• What the task requires
Your reply should reproduce each line below exactly and carry none of the pictures.

──────────────────────────────

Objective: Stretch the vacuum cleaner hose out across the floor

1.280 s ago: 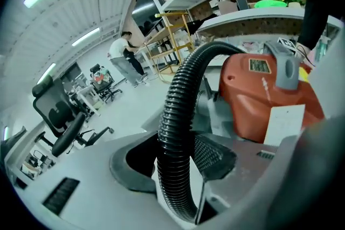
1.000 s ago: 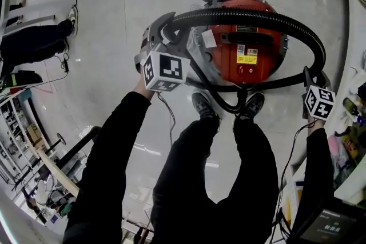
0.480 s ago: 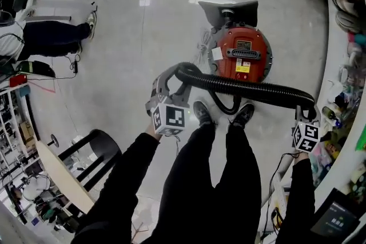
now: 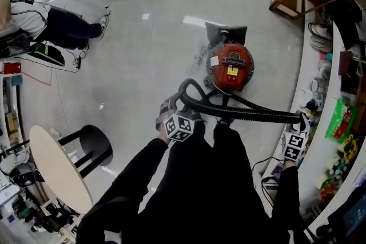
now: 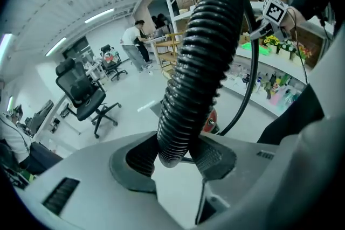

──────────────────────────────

• Answer for the task
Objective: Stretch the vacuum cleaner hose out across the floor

1.280 s ago: 
1.000 s ago: 
0.480 s ago: 
now: 
now: 

No further output is required, since the answer is complete.